The CHOP/Nemours Children’s Health-led study leverages real-world data from six pediatric health systems in the PEDSnet database, overcoming the scale hurdle for a rare disease.
Chronic kidney disease (CKD) in children is rare, making it difficult to study and leaving important gaps in the quantity and quality of evidence informing the care of pediatric patients with the condition. Even the largest prospective studies have limited utility as they are limited by selection bias and relatively small sample sizes for different causes and courses of the disease.
In a new study led by Children’s Hospital of Philadelphia (CHOP) and Nemours Children’s Health, researchers overcame the scale hurdle by analyzing electronic health record data from PEDSnet, a national multicenter pediatric network, to identify a large cohort of children with CKD, evaluate the progression of CKD, and examine clinical risk factors for deterioration of renal function. The findings were published in the Clinical Journal of the American Society of Nephrology .
“The overall goal of this project was to demonstrate that real-world EHR data can be used to model decline in kidney function in children. Chronic kidney disease in children is rare and, as such, there are few high-quality studies to inform clinical decision making,” said Caroline Gluck, MD, a physician in the Division of Nephrology at Nemours Children’s Health, Delaware. "Unlike prospective cohort studies, this study represents an unbiased sample of the US source population and, to our knowledge, represents the largest cohort of children with CKD to date."
To better understand the factors that contribute to declining kidney function in patients with CKD, researchers focused on children from six pediatric health systems in the PEDSnet database who were seen between January 1, 2009 and February 28, 2022. Of more than 7.1 million children, researchers identified 11,240 (0.157%) with CKD. They divided the group into subcohorts according to the type of CKD: glomerular, non-glomerular and associated with malignancy. CKD progression was determined based on estimated glomerular filtration rate (eGFR), a calculated index of kidney function based on serum creatinine level that determines the stage of kidney disease; the need for long-term dialysis; and the need for a kidney transplant.

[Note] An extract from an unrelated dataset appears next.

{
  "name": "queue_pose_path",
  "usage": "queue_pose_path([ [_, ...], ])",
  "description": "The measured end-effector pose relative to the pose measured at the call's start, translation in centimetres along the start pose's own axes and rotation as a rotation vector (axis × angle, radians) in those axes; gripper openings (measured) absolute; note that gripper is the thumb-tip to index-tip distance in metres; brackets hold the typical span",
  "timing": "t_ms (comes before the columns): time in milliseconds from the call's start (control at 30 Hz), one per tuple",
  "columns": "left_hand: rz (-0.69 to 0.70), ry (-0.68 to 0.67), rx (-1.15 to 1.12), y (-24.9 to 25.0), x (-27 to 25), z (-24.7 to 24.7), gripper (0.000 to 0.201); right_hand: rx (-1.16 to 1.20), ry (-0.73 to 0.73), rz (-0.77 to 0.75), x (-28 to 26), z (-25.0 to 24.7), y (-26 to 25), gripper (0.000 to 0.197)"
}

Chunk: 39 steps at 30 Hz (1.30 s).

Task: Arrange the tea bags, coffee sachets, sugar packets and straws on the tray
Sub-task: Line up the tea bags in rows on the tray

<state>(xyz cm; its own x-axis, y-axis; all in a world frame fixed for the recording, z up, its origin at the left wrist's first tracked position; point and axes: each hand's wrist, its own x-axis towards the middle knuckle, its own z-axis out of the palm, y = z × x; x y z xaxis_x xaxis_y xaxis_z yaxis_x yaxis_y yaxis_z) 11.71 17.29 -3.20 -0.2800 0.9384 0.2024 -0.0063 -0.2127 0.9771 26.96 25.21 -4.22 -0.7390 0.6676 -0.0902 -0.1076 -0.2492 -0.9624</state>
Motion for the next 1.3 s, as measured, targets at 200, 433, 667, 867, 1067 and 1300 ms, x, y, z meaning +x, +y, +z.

The researchers found that the following attributes in children with CKD were associated with a more rapid decline in kidney function: disease of glomerular origin or associated with malignancy; high levels of protein in the urine (proteinuria); hypertension; younger age; More advanced CKD; male sex; and greater medical complexity at the start of follow-up care .
For example, over a median follow-up time of five years, 40% of patients with glomerular CKD required long-term dialysis or transplantation or experienced a greater than 50% reduction in eGFR, while the same occurred with only 13% of patients with non-glomerular CKD.
Given the size of the population analyzed in the study, which also included children with cancer, who have a high burden of CKD but who have been excluded or underrepresented in previous studies, the findings may be more broadly applicable to the pediatric population. with CKD.
"Children with the risk factors identified in our study are of particular concern for CKD progression and may be the subject of comparative effectiveness studies to preserve kidney function," said lead author Michelle Denburg, MD, MSCE, a nephrologist. from Children’s Hospital of Philadelphia and co. -director of the CHOP Pediatric Center of Excellence in Nephrology and the Penn-CHOP Kidney Innovation Center. “The findings and methods of this study are critical for future research in children with CKD, including the PRESERVE study that I lead with Dr. Christopher Forrest, director of PEDSnet, which leverages EHR data from 16 pediatric health systems to analyze the blood. blood pressure management and preservation of renal function in pediatric CKD. “This study may also serve as a roadmap for the use of EHR data networks to adequately empower the study of rare diseases.”
This study was supported by grant U18FD006297 from the Institute for Advanced Clinical Trials for Children (iactc.org) under the FDA and by the Pediatric Nephrology Center of Excellence at the Children’s Hospital of Philadelphia and the National Institute of Diabetes and Digestive and Kidney Diseases. the Health Institutes with award number 5P50DK114786-05. The reported research was conducted using PEDSnet, a national pediatric learning health system, supported by PCORI award RI-CHOP-01-PS1. This study was partially funded through PCORI Award #RD-2020C2-20338.